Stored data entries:
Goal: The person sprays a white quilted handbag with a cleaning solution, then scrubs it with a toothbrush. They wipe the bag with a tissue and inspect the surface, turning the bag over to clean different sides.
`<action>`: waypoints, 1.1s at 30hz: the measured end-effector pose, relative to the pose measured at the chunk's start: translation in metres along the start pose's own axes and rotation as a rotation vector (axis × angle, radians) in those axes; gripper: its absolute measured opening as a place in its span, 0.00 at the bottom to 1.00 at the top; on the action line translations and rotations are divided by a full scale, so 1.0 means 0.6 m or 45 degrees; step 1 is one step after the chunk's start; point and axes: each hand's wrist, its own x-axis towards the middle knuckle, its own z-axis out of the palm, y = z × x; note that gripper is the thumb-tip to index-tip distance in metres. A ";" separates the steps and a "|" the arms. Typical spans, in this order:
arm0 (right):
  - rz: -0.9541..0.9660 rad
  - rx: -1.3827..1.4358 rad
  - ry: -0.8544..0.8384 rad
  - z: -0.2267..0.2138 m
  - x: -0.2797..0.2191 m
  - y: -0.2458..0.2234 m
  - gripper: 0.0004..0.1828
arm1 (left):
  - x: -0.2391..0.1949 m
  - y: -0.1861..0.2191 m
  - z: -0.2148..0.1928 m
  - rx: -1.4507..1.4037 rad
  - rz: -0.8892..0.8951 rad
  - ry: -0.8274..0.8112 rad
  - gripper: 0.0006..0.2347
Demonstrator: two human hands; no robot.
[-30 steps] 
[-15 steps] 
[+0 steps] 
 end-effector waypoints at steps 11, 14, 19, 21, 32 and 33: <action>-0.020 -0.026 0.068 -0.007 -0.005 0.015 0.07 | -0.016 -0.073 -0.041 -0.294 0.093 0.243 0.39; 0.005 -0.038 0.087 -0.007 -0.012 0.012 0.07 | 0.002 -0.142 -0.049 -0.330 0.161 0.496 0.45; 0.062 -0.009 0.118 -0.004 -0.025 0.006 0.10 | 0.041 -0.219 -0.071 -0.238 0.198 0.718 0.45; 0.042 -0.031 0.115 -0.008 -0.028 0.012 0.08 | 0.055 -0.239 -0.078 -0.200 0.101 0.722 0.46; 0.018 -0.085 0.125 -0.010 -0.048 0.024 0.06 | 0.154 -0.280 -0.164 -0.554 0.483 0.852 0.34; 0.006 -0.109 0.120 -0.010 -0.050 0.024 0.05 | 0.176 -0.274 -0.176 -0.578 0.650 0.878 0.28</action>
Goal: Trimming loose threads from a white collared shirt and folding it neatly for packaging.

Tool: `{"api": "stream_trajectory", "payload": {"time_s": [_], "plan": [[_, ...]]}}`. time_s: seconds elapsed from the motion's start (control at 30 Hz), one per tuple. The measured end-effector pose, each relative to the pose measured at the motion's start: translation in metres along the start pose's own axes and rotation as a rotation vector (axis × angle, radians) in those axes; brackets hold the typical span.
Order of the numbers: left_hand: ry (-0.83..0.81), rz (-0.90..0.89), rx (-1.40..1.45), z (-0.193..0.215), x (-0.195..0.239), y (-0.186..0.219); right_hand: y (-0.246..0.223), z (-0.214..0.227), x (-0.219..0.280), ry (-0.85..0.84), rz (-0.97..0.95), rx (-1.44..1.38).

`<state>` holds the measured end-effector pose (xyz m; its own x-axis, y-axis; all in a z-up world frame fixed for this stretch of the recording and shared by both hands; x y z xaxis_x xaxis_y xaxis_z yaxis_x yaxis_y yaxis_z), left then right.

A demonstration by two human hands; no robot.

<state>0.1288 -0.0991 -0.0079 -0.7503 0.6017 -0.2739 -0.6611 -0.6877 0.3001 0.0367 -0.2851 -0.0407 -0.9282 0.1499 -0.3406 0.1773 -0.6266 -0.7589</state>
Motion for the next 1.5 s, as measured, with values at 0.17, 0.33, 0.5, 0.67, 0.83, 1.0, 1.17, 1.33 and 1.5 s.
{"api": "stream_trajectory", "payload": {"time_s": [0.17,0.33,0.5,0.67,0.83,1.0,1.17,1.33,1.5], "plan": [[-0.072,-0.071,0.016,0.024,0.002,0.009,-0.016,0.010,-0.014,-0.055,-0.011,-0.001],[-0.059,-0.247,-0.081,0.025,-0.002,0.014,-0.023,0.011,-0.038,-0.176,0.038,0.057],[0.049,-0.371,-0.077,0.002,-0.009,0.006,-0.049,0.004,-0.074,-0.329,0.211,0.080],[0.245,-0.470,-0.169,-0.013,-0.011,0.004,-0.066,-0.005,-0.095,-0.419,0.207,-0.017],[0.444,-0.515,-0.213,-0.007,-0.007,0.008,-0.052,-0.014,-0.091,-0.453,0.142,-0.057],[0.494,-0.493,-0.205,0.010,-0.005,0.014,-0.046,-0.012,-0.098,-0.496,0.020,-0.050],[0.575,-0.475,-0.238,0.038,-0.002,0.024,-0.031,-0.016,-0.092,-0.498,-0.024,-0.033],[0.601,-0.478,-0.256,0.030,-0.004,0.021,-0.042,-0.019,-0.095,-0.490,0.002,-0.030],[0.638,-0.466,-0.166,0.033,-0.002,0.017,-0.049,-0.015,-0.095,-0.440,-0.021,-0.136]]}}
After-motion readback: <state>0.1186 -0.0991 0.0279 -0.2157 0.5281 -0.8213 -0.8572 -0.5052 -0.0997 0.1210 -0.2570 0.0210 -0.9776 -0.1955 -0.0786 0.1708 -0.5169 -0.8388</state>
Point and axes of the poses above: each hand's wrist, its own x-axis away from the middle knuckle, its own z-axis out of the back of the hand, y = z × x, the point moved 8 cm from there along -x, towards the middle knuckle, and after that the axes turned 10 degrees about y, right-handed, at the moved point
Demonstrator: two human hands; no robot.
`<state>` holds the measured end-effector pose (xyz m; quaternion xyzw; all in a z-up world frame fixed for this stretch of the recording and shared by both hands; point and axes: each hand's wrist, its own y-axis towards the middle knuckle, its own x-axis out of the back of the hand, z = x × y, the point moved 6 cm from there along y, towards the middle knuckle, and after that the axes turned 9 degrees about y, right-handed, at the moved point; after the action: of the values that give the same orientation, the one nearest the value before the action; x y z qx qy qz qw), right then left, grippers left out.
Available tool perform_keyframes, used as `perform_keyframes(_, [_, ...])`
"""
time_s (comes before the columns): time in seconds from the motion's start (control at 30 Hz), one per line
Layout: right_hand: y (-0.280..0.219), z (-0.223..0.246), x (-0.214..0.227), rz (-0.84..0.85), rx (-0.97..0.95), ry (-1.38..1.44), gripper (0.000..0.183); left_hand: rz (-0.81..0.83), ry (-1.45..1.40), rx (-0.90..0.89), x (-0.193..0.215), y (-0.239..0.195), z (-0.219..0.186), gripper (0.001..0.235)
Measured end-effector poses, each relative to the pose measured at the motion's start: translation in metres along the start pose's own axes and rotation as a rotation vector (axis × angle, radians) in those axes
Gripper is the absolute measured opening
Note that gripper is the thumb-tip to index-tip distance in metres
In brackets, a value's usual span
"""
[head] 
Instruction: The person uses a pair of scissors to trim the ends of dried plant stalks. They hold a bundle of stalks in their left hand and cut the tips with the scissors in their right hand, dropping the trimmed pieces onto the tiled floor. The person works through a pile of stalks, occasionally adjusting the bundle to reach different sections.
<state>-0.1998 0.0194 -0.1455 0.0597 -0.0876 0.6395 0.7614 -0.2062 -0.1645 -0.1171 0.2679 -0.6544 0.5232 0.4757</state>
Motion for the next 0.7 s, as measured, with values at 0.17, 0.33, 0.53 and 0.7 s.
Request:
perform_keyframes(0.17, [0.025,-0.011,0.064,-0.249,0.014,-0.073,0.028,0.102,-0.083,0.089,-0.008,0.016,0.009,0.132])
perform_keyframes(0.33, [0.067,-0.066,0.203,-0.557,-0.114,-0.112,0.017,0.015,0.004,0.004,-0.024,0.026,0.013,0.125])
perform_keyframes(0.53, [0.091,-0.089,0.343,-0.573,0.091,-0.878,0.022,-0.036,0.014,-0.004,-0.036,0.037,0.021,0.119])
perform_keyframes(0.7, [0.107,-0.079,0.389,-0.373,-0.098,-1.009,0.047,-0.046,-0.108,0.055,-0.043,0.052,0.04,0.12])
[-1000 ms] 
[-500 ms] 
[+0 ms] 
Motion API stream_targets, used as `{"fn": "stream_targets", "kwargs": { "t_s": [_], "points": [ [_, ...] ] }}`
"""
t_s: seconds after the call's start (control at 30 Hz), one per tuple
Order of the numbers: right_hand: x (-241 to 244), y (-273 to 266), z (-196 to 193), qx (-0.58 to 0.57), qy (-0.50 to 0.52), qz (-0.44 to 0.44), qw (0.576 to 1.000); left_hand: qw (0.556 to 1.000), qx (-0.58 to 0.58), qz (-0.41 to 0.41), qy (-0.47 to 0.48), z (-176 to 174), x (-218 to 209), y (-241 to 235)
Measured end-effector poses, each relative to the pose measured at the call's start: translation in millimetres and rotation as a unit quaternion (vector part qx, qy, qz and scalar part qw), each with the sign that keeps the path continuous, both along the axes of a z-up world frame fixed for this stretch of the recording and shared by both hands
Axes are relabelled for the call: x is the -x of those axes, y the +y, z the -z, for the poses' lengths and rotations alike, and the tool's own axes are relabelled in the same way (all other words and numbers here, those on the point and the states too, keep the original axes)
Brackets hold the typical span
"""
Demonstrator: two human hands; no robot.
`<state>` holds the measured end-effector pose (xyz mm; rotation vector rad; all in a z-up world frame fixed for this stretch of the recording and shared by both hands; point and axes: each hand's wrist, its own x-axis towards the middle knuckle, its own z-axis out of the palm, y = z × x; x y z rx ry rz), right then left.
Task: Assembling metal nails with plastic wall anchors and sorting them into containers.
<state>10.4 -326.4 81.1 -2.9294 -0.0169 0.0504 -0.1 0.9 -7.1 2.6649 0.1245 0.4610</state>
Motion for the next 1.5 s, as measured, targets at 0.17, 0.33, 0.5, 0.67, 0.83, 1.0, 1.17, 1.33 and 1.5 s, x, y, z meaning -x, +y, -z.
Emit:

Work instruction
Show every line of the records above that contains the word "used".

Task solution
Available tool perform_keyframes, used as `perform_keyframes(_, [_, ...])`
Motion API stream_targets, used as `{"fn": "stream_targets", "kwargs": { "t_s": [_], "points": [ [_, ...] ] }}`

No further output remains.